> [MATERIALS PROVIDED]
* * * *

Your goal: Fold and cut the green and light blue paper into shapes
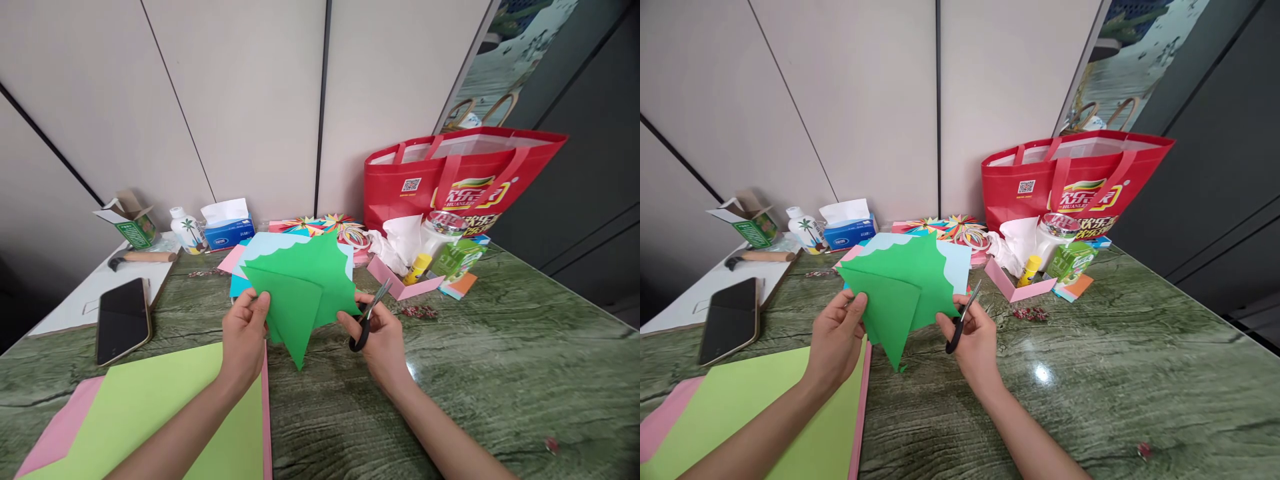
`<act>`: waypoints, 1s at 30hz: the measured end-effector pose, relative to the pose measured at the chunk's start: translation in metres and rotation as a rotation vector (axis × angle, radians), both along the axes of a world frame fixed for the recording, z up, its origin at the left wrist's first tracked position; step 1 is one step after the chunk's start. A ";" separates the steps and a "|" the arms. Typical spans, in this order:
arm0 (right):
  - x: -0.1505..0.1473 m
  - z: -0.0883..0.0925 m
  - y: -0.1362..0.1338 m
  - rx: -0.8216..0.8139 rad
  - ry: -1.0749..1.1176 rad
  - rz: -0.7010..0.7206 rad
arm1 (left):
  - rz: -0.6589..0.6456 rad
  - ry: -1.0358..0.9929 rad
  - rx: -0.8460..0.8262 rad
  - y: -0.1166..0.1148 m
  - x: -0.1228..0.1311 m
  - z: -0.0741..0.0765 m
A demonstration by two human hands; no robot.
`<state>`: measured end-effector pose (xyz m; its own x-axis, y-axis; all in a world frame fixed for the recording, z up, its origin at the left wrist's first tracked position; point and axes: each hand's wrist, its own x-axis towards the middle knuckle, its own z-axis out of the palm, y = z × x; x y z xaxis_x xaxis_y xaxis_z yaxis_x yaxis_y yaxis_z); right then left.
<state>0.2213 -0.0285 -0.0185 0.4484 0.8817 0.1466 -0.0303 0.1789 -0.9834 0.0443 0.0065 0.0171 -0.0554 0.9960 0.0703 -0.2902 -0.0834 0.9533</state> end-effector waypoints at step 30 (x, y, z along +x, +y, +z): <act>0.000 -0.007 0.003 0.055 -0.010 -0.029 | -0.039 0.013 -0.064 0.002 0.001 0.003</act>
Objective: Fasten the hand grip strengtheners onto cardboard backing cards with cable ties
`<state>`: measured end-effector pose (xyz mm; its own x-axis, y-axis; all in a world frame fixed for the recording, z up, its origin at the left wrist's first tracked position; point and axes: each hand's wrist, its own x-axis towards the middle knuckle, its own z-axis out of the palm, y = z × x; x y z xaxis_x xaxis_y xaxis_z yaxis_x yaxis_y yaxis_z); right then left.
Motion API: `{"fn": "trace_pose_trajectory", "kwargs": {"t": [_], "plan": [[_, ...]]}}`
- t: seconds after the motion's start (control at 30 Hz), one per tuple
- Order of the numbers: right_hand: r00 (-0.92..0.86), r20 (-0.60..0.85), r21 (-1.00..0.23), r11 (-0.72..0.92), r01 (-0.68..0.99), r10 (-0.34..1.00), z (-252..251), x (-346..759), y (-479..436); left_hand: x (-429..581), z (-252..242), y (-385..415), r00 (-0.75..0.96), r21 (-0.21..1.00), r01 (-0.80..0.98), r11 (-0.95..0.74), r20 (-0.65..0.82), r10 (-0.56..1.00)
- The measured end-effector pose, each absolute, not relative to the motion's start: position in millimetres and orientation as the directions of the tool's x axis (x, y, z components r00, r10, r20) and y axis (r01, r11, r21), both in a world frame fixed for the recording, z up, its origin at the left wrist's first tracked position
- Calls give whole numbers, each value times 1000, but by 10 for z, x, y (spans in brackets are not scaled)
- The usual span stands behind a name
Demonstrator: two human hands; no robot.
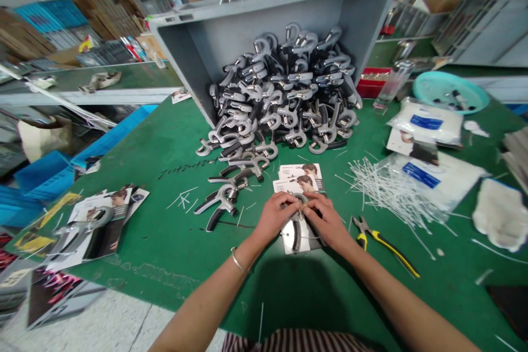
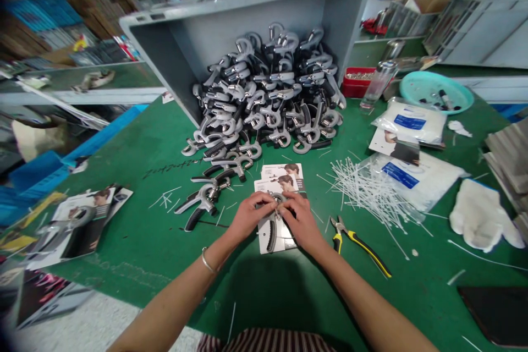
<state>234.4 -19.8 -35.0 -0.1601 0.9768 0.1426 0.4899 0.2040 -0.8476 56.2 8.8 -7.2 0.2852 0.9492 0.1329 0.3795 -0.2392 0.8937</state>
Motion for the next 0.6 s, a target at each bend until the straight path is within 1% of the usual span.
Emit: {"fn": "trace_pose_trajectory", "kwargs": {"t": [0.1,0.17,0.23,0.3,0.37,0.4,0.43,0.47,0.5,0.53,0.57,0.6], "plan": [[-144,157,-846,208,490,977,-389,2352,-180,636,51,-5,268,780,517,-353,244,932],[-109,182,-844,212,492,977,-405,2331,-182,673,87,-133,310,694,575,-434,306,900],[-62,195,-852,200,483,979,-408,2296,-193,692,35,-275,389,603,615,-507,327,861],[-34,201,-860,193,473,979,-405,2263,-203,702,-79,-387,500,492,647,-583,304,811],[-24,207,-860,193,472,978,-406,2244,-205,710,-140,-447,609,370,664,-650,237,757],[-21,211,-859,196,472,977,-410,2241,-203,711,-100,-464,655,317,661,-680,199,729],[-20,214,-860,199,470,977,-416,2241,-198,708,7,-484,698,288,639,-713,171,695],[-18,217,-862,200,466,976,-424,2243,-192,695,183,-517,733,292,605,-740,159,662],[-15,219,-864,201,462,976,-433,2245,-187,668,417,-570,764,321,556,-767,166,623],[-12,221,-867,202,456,975,-441,2247,-183,624,687,-646,794,396,464,-793,212,570],[-7,225,-869,204,452,974,-447,2248,-182,561,958,-743,793,470,397,-789,257,552],[-2,229,-869,205,450,973,-451,2247,-185,480,1194,-850,781,517,330,-790,321,536]]}}
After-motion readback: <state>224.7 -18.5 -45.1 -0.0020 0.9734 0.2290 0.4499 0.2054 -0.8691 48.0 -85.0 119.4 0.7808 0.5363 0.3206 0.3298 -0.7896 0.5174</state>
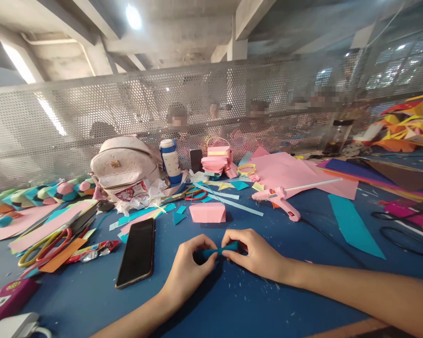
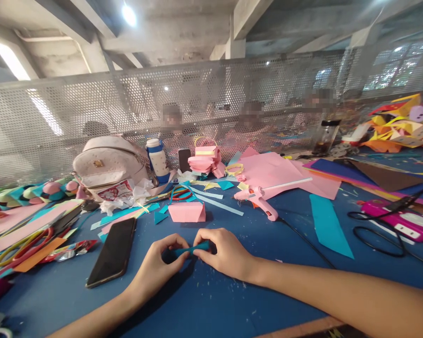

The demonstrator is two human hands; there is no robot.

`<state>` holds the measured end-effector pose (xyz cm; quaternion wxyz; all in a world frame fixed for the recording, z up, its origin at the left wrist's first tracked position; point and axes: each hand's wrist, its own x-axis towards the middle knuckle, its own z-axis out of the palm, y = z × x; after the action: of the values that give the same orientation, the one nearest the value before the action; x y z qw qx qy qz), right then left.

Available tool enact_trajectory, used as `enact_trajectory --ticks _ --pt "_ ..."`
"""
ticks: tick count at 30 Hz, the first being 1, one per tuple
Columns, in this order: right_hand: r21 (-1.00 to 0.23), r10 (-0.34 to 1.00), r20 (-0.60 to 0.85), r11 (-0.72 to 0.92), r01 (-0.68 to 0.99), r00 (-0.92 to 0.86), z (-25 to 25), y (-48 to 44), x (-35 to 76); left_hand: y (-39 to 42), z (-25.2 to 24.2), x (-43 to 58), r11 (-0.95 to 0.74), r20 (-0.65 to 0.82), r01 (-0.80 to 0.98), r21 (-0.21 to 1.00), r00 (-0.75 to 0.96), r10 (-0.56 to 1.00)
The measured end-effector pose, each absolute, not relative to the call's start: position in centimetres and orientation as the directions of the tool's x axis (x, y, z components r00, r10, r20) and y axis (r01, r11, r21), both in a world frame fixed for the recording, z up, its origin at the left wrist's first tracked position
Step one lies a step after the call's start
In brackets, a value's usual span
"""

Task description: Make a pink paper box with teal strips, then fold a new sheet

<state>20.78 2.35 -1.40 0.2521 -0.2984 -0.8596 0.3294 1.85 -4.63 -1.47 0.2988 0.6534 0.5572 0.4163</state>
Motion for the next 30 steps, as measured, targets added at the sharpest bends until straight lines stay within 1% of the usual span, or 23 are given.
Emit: enact_trajectory --ticks 6,9,13,16,22,25,30 --pt "-0.734 0.653 0.215 0.599 0.321 -0.726 -1.2 2.3 20.8 -4.6 -1.7 1.8 -0.18 0.186 0.481 0.858 0.034 0.982" --pt "-0.73 0.658 0.212 0.598 0.331 -0.722 -1.1 2.2 20.8 -4.6 -1.7 1.6 -0.161 0.164 0.434 0.887 0.031 0.986" --pt "-0.758 0.669 0.188 0.564 0.326 -0.72 -1.1 2.2 20.7 -4.3 -1.8 1.3 -0.141 0.142 0.372 0.917 0.024 0.99" --pt "-0.778 0.673 0.194 0.548 0.306 -0.713 -1.0 2.4 20.7 -4.1 -1.8 1.2 -0.121 0.126 0.359 0.926 0.01 0.992" --pt "-0.818 0.699 0.218 0.511 0.262 -0.681 -0.9 2.8 21.2 -3.7 -2.2 0.8 -0.136 0.143 0.297 0.945 -0.001 0.99" --pt "-0.861 0.711 0.199 0.455 0.225 -0.674 -1.0 3.1 21.4 -3.6 -2.5 0.3 -0.135 0.14 0.267 0.954 -0.002 0.99" --pt "-0.922 0.74 0.185 0.359 0.147 -0.646 -1.4 3.6 21.4 -3.5 -2.6 -0.2 -0.204 0.232 0.322 0.924 -0.048 0.972"
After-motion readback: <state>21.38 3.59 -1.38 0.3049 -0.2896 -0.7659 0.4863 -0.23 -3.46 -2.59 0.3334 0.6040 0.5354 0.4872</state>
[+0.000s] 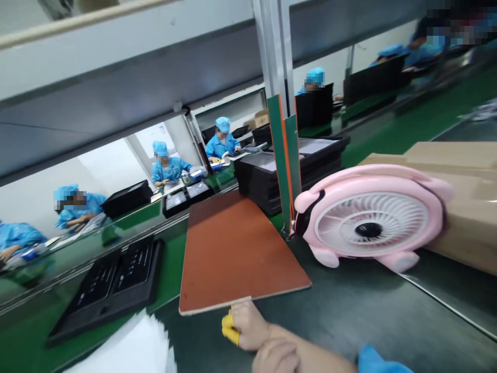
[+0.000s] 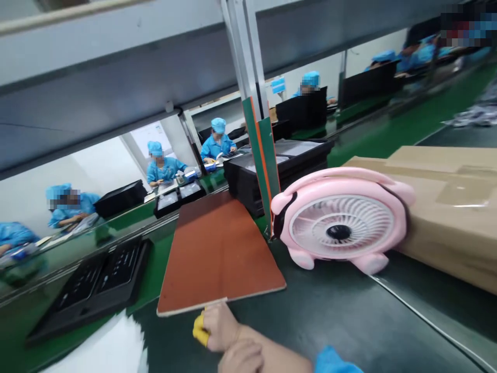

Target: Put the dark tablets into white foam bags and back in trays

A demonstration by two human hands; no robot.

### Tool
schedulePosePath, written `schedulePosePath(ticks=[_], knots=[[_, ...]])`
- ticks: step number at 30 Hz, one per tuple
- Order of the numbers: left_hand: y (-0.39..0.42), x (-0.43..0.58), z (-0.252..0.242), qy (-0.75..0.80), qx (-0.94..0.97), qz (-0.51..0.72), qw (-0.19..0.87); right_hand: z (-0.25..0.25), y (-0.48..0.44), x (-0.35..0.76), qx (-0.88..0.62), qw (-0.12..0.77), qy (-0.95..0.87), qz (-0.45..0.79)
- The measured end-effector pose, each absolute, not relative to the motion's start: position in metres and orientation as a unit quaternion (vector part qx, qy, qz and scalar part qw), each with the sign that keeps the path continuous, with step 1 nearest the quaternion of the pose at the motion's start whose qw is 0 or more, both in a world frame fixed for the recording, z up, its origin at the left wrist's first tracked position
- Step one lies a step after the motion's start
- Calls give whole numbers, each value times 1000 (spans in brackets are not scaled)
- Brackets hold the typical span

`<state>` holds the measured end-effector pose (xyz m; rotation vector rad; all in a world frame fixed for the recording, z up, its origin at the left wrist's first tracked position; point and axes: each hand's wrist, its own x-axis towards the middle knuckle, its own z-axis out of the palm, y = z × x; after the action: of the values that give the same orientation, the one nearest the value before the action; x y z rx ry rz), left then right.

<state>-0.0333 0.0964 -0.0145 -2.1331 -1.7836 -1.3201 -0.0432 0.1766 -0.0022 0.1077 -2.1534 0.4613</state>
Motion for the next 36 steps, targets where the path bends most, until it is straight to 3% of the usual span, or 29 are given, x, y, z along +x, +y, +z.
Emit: schedulePosePath(ticks=[6, 11, 17, 25, 36], knots=[[60, -30, 7, -551, -703, -439, 97, -2, 187, -15, -88, 476, -861, 155], [53, -63, 7, -732, -456, -500, 78, -2, 216, 32, -301, 523, -781, 162], [65, -132, 23, -871, -206, -434, 106, -7, 248, 56, -455, 539, -683, 188], [88, -185, 39, -923, -135, -357, 49, -24, 276, 43, -462, 533, -656, 268], [99, -196, 25, -951, -133, -268, 77, -33, 280, 36, -449, 505, -654, 341]])
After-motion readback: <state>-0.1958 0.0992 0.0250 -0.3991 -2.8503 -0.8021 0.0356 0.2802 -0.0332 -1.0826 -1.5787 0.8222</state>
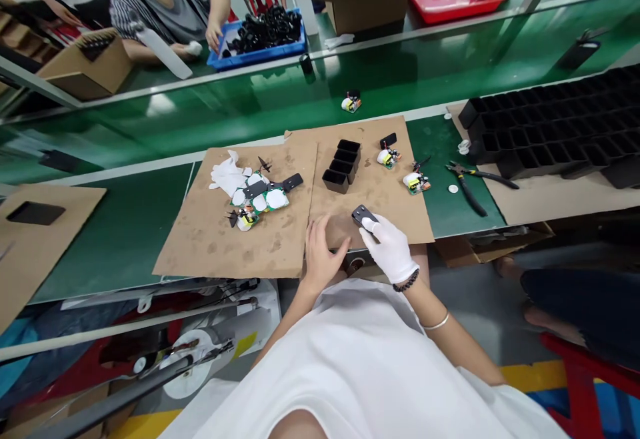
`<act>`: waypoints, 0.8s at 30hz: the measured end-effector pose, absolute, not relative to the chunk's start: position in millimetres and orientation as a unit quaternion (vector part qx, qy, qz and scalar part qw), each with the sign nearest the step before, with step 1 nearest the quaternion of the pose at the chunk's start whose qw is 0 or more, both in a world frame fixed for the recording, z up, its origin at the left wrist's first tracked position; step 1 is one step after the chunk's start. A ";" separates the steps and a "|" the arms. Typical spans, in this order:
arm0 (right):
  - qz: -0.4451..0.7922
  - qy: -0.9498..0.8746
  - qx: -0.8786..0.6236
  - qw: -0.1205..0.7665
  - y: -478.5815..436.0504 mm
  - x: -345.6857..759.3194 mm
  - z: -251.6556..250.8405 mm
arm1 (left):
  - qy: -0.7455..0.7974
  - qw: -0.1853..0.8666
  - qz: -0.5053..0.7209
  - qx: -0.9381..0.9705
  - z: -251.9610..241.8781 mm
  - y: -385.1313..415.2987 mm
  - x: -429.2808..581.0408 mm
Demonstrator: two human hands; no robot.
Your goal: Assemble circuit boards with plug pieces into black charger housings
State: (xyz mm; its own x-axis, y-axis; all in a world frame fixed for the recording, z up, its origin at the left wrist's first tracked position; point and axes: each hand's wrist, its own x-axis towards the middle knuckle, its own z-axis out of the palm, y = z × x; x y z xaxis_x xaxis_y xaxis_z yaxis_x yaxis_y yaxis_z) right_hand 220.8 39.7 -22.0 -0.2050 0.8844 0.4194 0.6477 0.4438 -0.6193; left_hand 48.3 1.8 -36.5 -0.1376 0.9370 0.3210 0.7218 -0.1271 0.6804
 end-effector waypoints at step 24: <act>0.336 -0.698 -0.498 0.390 50.3 227.7 -9.5 | 0.443 0.515 0.379 0.629 -1.9 76.7 35.8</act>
State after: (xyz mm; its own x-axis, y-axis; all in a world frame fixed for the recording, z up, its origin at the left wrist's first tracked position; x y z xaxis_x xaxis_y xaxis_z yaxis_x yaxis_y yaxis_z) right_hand 227.7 50.3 -9.5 -0.2002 0.9570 0.2099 0.4319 0.2785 -0.8579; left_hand 35.8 76.7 -1.9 0.3208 0.9469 0.0206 0.1665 -0.0778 0.9830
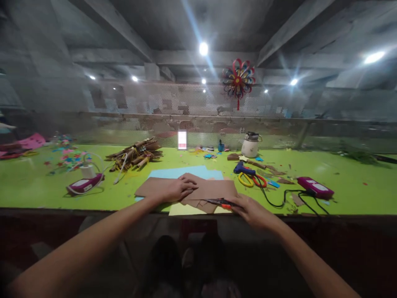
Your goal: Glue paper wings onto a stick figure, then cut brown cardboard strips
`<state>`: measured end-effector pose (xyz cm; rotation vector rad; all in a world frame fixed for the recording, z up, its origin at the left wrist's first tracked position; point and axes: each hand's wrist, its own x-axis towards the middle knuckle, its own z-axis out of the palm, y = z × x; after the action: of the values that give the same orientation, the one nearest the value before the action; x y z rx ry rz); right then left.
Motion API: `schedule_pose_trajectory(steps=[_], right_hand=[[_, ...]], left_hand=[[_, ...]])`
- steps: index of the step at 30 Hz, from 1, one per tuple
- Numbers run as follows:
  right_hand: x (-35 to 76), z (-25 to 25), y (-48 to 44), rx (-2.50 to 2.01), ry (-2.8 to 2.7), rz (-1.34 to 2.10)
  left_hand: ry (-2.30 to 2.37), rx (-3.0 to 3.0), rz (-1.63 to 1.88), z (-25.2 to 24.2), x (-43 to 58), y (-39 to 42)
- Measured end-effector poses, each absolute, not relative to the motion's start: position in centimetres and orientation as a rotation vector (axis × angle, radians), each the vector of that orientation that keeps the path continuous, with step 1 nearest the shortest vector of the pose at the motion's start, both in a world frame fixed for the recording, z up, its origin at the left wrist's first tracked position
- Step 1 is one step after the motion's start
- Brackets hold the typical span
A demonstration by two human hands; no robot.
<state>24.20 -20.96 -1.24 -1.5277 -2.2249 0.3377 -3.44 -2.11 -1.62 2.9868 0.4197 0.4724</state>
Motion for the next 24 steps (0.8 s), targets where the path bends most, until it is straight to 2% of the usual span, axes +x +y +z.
schedule_pose_trajectory(steps=[24], right_hand=[[21.7,-1.6,-19.0,-1.544,-2.268,0.289]], left_hand=[[0.379,2.998,0.497,-1.8,-3.2,-1.9]])
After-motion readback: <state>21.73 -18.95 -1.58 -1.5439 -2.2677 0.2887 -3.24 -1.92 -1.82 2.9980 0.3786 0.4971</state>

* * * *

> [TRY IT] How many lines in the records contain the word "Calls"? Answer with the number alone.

> [YOUR SOLUTION] 2